As I read them, both authors continue to promulgate the old saw that science possesses an authority that can be used to direct, ground, or underpin policy decisions. We need to stop talking that way. Good policy results from a mélange of sound reasons for taking an action. As the political scientist Giandomenico Majone puts it: “The structure of [a policy] argument will typically be a complex blend of factual statements and subjective evaluations…. This unavoidable complexity makes any direct, informal testing of the argument quite impossible. Whatever testing is done must rely on a variety of standards that depend on the analytical methods employed, on the plausibility and robustness of the conclusions, and on agreed-upon criteria of adequacy and effectiveness.”
Again, policy-making is an exercise in judgment. Does that mean that it’s okay to concoct fake science?

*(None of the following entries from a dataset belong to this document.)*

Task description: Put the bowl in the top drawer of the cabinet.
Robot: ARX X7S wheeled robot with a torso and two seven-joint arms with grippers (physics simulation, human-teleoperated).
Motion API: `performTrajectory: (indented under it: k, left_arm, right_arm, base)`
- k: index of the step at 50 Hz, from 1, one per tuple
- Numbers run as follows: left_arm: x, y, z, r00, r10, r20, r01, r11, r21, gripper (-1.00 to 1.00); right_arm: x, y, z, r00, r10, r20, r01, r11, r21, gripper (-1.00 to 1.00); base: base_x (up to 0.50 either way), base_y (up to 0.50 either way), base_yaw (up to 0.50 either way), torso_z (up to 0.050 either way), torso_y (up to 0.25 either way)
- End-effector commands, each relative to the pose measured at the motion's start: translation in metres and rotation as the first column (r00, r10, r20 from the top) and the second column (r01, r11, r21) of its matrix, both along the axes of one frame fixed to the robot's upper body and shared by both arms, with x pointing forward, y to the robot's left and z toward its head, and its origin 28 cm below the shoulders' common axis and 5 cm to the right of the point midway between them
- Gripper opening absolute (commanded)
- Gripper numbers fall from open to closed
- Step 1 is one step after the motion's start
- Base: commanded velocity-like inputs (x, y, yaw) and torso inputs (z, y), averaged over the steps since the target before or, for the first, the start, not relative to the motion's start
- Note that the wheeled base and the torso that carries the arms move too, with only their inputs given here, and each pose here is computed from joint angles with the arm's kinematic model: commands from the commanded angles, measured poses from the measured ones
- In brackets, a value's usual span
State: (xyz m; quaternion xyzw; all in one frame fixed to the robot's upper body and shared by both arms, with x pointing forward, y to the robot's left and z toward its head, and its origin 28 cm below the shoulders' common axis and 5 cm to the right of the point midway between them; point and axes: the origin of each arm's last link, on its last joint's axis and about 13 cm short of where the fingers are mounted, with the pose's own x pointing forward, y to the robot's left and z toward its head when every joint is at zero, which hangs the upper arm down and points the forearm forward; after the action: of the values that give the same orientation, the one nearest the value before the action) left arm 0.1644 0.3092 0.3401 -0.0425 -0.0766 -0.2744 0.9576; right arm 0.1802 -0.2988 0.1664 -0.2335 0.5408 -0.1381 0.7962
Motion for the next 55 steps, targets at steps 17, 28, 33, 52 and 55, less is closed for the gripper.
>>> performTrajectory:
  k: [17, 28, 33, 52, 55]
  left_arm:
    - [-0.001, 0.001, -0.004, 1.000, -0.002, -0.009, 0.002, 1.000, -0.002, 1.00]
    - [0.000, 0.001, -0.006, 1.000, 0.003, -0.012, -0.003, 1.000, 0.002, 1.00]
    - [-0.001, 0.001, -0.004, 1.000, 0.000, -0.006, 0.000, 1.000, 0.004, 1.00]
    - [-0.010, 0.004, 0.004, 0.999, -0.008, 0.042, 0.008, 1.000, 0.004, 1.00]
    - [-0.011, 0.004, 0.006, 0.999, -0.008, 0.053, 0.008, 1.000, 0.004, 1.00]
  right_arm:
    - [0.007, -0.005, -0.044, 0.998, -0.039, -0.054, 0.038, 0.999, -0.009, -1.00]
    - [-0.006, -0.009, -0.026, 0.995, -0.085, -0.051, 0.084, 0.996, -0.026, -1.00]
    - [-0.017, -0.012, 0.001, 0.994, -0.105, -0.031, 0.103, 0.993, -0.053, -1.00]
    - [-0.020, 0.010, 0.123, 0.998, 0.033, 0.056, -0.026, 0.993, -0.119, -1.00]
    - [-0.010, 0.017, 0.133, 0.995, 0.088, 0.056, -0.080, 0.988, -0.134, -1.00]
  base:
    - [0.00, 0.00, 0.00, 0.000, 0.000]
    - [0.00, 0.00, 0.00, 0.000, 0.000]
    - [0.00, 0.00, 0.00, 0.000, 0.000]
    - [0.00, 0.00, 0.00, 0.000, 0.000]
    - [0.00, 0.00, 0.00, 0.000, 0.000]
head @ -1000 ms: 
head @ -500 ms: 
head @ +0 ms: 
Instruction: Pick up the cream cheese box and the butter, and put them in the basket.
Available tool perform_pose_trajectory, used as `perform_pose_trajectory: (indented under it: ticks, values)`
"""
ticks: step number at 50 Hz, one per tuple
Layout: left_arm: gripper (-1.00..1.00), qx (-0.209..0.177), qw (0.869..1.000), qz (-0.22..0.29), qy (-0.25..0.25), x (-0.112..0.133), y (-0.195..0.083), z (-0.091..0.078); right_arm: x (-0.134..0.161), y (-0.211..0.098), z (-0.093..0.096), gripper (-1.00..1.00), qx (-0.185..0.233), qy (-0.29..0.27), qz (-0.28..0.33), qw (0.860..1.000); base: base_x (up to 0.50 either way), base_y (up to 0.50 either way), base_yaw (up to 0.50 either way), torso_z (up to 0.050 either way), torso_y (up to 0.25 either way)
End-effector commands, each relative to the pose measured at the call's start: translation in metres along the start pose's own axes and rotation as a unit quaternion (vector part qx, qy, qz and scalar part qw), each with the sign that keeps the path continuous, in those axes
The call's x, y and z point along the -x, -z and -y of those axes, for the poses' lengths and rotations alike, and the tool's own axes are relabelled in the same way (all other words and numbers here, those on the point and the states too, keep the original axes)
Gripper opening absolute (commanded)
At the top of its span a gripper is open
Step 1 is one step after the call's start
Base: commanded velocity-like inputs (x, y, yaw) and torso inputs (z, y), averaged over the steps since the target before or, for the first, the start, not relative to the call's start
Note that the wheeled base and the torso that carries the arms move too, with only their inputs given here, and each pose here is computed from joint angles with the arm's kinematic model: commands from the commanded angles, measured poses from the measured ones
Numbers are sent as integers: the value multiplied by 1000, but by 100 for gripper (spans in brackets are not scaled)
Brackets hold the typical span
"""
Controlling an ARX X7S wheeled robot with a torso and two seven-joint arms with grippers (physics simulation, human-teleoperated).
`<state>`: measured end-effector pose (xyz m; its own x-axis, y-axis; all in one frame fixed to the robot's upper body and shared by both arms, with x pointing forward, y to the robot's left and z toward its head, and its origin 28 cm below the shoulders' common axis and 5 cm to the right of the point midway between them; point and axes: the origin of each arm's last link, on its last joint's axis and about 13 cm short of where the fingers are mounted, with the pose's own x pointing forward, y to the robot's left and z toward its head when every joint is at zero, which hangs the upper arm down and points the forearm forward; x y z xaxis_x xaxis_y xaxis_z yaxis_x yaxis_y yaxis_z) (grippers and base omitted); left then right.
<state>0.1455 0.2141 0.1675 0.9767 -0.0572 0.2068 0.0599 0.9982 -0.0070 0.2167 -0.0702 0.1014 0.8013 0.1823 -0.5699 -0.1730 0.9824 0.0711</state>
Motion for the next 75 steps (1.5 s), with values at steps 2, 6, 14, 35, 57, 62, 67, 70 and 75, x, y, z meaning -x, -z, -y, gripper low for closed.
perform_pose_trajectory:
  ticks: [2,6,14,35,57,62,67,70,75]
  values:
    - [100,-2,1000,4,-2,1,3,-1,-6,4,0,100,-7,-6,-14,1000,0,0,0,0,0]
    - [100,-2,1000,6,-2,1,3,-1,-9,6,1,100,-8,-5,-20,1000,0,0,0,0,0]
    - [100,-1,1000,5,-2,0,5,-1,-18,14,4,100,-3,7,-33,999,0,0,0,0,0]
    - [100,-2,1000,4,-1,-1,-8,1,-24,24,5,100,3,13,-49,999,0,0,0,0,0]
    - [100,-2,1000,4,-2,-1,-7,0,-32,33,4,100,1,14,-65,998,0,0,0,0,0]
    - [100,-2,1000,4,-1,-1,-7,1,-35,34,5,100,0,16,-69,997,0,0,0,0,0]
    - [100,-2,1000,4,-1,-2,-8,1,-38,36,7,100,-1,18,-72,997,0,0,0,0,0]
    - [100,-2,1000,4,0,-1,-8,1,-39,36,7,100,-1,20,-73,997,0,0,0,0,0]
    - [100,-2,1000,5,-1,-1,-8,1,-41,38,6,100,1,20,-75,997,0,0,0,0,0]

Of course not; that would be dishonest. But we should stop trying to convince people that good science can somehow enshrine a policy with “objectivity” or “validity.” We should instead remind people that that the role of the discerning citizen requires critical reasoning across a wide range of considerations, perspectives, value judgments, and disciplines.
Why Trust Science? has an engaging interlocutional format, unfolding through a kind of dialectical exchange between Oreskes and a diverse group of commenters. One of her commenters—the social psychologist Jon Krosnick—observes that contemporary science suffers from “numerous inefficiencies … across many disciplines” and needs “dramatic reform.” Krosnick, in other words, does not share Oreskes faith in the self-reformative power of scientific interaction, observing that it is hard to imagine a scientist who is not subject to some type of extra-scientific motivation, including ambitions to become famous, win grants, get tenure, and be paid well. Writing in the Spring 2020 issue of this journal, the social scientists Stephen Turner and Daryl Chubin argue that “scientists are not free agents, but are part of a demanding and constraining system”; driven by quantitative accountability, this system “invites cheating, crowd-following, lapses in quality, and subservience to sponsors.” In other words, dicey science can come from anywhere.
Nuance and critique aside, I found myself mulling how committed Donald Trump voters would respond to either of these books. Would they buy one, would they finish reading it, would it change their thinking and make them more discerning consumers of media and political debates? Whereas the readers of this journal are connoisseurs of the science-policy assessment process, many other people are not. Although Michaels does explore some interesting policy changes to rein in the product defense industry, neither he nor Oreskes really explores how other remedies, such as changes in early education, informal education, or both, might help to inoculate the thinking public from the type of shenanigans that they describe in their books. I would have been especially interested to hear them reflect on the potential of the growing citizen science movement.
My critique notwithstanding, David Michaels and Naomi Oreskes have crafted a pair of deeply researched and highly readable books. Both deserve focused reading and extended consideration by thoughtful people. Both are spot-on relevant to the tenor of our times. I fear the most important battle of the day is not limited merely to the role of sound science in the formation and implementation of public policy, but rather in stemming the erosion of reason within the context of political deliberation.